Cameroon started the 2017 Africa Cup of Nations competition with a 1–1 draw to Burkina Faso, followed by a 2–1 win against Guinea-Bissau, and an unconvincing goalless draw against the hosts Gabon. These results were enough for Cameroon to qualify from the group stage to the quarter-finals, where they met Senegal in a close match that Cameroon won 5–4 in a penalty shootout after it had ended goalless in extra time. In the semi-finals, Cameroon met Ghana and won the match 2–0 to qualify to the final.

On 5 February 2017, and after a close match, Cameroon won the African Cup of Nations for the fifth time after defeating seven-time champions Egypt 2–1 in the final, by Vincent Aboubakar's late goal in the 89th minute of the match.
As champions, Cameroon qualified for the 2017 FIFA Confederations Cup in Russia, where they were eliminated in the group stage.

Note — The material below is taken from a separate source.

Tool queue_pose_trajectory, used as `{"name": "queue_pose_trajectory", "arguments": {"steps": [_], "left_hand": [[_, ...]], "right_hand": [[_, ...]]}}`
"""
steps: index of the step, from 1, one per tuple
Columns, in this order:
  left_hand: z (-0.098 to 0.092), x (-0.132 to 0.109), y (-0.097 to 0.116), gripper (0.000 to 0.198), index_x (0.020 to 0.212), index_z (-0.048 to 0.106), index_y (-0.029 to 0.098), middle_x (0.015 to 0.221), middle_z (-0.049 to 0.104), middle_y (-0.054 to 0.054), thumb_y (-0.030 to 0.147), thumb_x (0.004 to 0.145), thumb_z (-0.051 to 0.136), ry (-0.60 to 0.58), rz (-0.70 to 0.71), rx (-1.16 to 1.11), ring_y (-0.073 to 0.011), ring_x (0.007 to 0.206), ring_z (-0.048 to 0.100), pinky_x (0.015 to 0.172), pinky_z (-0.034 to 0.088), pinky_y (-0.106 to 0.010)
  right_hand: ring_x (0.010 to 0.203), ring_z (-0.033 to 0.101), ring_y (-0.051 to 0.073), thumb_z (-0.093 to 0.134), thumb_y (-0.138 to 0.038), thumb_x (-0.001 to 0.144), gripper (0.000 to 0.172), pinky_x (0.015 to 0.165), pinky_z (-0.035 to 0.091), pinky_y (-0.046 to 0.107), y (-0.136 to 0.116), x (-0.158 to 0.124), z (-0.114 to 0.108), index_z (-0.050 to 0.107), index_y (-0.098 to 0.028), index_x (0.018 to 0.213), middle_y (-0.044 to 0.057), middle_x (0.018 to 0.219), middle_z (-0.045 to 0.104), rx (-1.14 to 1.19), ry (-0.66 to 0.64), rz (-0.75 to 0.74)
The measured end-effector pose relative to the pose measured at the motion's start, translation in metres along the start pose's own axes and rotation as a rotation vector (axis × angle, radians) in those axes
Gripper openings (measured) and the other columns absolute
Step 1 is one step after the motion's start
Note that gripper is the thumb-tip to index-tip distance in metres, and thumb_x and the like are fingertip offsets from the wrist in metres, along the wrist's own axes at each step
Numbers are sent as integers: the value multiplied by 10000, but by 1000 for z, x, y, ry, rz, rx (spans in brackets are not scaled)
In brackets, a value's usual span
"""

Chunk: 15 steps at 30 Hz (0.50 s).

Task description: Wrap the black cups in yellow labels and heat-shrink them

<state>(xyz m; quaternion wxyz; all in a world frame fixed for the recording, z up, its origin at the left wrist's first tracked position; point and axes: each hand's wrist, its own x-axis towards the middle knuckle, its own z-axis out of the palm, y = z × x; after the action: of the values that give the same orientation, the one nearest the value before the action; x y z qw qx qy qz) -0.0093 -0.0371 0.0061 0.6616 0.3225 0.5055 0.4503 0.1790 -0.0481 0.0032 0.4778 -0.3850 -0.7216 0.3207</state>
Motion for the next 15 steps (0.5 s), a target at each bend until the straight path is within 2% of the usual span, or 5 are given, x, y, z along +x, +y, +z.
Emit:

Cameroon qualified for the 2022 World Cup in Qatar via the away goals rule after defeating hosts Algeria 2–1 on 29 March 2022 thanks to Karl Toko Ekambi's winner in the 124th minute of the second leg of their CAF third round home-and-away tie with The Fennec Foxes. On 2 December 2022, in the final match of Group G, The Indomitable Lions made history by becoming the first African country to defeat Brazil at the World Cup. Vincent Aboubakar netted the contest's lone goal in the 2nd minute of stoppage time, and subsequently received his second booking and dismissal for removing his shirt during his celebration. It was the Seleção's first group stage loss since a 2–1 defeat to Norway in 1998 and Cameroon's first ever World Cup win since 2002. Cameroon failed to advance from their group, however, as they finished third behind Brazil and Switzerland, respectively.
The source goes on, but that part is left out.